Let’s take for an example a male rapist. As a Christian, Graham should agree with me that we must love the man as a person (”Love the sinner”), but I’d be truly shocked to find out that Graham loves his sin of raping. I’d also be shocked if she says we should simply tolerate this man’s propensity to rape people. Therefore she does not “love” his sin. She, in fact, must hate it, because it is evil. Rape hurts the victim, and the rapist is also guilty of a grave sin. No one wins (even if the rapist thinks he loves raping).

So the principle “love the sin, hate the sinner” is a sound one. If something is truly sinful, we should hate it, because it hurts the person we love. We should hate the heroin addict’s use of heroin, we should hate the murder’s act of murder, etc. And yet, for all these individuals, we should still love them. We should attempt to help the heroin addict overcome his addiction. We should remove the murderer from society where he may murder again (or be killed by someone avenging his victim’s death), and punish him in justice for his taking of another innocent human life, to allow him a chance for reparation and expiation. In other words, we should love the sinner, and hate the sin.

What Graham really doesn’t like is that people think her homosexual acts are wrong. No one likes hearing they are doing something wrong. And Graham, like most people who refuse to hear a hard word, has chosen instead to attack the very concept that what she is doing, is wrong. But instead of having the courage and clarity of mind to do so, she has chosen instead to attack a very sound principle, that all of us (Graham included) should love the sinner, and hate the sin.

Graham is correct that one cannot separate what people do from who they are, on one level. If I murder someone, that makes me a murderer. But my action to murder, we know as Christians, is not the last word in my life. There is forgiveness, even of murder, and certainly of homosexual acts. The tens of thousands of chaste people with homosexual inclinations is proof of this. We are all sinners who have sinned, but some of us have sought forgiveness. And those who have been forgiven of sins always realize that they have, in fact, sinned. Graham does not seek forgiveness for her sin, again, because she does not believe (or does not admit) it is sinful. 

That’s why she should leave the principle “Love the sinner, hate the sin” in peace. And she is right to encourage those who apply this principle to homosexuals and homosexual acts to live up to the calling to truly love the sinner, even as they hate their sin. 

What Graham misses, I believe, is that people who tell her they love her and hate her sin, in telling her they hate her sin, are in that very moment loving her. As we all know, there is no friendship among those who allow their friends to hurt themselves. A heroin addict’s drug buddies are not his friends. A murderer’s accomplice is not his friend. Only the friend that cannot tolerate standing by as a friend hurts themselves further, and attempts to stop them, is a true friend.

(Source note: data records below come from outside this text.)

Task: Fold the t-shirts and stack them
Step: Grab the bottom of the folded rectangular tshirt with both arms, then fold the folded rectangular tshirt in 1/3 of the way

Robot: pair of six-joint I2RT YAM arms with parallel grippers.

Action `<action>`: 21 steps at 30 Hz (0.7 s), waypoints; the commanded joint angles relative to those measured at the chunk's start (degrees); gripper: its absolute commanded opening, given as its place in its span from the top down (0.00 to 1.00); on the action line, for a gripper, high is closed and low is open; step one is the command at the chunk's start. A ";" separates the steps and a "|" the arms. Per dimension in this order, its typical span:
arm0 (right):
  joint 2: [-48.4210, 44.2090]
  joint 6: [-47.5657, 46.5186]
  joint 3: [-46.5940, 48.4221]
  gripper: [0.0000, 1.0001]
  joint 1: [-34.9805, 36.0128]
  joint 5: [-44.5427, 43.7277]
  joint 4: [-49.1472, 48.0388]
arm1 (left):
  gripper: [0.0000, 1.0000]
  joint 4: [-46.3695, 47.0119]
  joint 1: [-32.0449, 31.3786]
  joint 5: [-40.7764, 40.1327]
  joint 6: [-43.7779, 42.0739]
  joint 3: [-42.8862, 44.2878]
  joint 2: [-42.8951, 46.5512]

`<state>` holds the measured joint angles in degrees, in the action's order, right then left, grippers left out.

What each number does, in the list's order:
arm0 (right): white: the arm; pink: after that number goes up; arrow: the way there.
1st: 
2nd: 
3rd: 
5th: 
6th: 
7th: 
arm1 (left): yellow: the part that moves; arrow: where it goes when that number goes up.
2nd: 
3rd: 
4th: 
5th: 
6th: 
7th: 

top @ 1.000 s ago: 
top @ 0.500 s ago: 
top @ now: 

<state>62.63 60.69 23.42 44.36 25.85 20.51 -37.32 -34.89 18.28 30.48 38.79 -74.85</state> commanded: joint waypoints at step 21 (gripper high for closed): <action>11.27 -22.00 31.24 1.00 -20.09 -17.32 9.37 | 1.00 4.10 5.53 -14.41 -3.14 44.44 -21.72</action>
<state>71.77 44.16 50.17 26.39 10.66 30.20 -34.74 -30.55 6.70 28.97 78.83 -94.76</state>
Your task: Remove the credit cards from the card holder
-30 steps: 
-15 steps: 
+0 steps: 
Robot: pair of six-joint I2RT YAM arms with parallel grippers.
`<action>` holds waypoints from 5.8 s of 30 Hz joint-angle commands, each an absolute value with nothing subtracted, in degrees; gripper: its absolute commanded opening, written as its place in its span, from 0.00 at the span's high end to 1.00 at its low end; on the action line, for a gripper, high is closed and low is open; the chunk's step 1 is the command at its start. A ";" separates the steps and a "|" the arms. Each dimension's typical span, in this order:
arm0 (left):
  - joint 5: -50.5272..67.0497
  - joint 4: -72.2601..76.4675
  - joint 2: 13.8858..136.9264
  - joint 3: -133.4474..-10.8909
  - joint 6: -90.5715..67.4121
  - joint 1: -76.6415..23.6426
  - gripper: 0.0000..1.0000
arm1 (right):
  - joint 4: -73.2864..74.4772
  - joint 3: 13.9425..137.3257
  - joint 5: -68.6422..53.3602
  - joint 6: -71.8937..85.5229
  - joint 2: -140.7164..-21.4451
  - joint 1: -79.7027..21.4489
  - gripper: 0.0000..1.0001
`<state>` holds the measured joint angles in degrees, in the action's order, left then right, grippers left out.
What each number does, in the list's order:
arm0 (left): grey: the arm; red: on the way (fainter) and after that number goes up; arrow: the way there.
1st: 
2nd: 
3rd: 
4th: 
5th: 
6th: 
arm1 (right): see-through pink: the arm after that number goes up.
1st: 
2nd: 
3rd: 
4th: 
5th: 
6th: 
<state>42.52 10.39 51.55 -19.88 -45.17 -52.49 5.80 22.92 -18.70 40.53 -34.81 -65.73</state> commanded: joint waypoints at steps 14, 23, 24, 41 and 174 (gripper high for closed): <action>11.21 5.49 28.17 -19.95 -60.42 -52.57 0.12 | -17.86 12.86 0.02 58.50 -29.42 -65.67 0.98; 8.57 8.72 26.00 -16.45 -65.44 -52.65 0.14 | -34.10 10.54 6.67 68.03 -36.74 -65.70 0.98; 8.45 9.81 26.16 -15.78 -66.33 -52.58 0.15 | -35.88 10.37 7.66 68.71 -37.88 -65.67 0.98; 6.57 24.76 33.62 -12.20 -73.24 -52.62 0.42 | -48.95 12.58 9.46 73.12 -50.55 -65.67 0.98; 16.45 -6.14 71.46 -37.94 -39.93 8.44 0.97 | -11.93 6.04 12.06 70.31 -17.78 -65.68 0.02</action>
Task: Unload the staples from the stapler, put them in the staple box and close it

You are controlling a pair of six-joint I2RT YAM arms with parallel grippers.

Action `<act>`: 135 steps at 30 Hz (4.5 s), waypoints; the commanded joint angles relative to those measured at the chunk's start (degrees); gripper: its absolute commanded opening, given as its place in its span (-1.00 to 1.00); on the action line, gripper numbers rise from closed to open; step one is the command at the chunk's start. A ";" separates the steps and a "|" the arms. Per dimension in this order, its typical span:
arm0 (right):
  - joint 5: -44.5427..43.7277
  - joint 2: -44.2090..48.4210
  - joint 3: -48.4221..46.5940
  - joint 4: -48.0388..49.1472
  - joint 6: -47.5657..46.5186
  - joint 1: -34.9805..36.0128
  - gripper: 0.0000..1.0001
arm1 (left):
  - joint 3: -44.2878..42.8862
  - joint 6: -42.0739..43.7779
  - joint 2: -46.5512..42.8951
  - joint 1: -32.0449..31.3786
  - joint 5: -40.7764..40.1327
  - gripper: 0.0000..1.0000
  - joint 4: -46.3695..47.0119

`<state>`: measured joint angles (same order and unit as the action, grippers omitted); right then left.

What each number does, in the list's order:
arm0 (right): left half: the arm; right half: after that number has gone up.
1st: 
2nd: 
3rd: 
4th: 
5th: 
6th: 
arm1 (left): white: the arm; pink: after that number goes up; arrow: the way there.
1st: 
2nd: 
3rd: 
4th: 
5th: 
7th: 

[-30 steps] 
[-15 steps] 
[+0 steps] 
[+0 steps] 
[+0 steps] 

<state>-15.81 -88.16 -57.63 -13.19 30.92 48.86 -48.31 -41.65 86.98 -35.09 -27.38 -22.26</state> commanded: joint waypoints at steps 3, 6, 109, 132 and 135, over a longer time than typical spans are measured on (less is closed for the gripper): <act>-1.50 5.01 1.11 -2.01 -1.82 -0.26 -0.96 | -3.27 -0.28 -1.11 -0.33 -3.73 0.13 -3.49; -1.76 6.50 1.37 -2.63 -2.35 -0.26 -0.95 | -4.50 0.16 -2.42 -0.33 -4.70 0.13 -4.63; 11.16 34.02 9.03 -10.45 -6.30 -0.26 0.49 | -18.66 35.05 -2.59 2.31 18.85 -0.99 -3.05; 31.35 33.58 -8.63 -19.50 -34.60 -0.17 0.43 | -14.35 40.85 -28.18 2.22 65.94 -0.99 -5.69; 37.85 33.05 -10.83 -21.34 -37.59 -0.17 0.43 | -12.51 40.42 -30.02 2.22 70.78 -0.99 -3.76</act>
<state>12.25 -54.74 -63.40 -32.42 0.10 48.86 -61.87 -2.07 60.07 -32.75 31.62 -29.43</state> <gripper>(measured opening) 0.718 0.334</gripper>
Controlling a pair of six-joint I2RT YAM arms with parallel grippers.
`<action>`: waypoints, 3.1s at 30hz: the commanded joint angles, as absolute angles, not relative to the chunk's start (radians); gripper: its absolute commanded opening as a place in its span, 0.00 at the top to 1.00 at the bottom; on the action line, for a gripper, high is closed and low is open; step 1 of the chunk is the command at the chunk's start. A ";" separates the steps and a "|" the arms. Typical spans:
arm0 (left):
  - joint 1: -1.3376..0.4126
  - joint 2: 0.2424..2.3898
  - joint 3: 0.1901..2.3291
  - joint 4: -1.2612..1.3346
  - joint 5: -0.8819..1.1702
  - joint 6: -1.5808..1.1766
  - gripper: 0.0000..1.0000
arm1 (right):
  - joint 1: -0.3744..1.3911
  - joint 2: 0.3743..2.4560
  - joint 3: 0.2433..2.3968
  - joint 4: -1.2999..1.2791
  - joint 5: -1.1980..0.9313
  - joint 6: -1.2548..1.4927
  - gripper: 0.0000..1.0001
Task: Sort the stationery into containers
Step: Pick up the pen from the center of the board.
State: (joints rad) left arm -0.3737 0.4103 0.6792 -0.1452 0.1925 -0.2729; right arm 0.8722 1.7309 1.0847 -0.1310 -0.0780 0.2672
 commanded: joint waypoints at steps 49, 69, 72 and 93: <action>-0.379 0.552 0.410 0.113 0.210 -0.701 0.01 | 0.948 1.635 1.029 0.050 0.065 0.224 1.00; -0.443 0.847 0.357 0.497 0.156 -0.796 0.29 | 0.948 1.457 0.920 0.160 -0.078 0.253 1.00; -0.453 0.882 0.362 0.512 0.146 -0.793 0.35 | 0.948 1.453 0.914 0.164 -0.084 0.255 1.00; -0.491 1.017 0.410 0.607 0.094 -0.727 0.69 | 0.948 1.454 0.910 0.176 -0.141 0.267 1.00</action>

Love is a two-way street. Graham’s response to those friends who use this phrase about her should not be to hate their phrase, but to love and attempt to understand the reason they are applying it to her. In other words, she should attempt to understand why they think her acts are sinful. 

Throughout all of this, may Graham have true friends. Really.

[It should go without saying that I am not comparing homosexual acts to murder or heroin addiction. I'm simply trying to use widely-accepted examples of sinful behavior to make my points clearly.]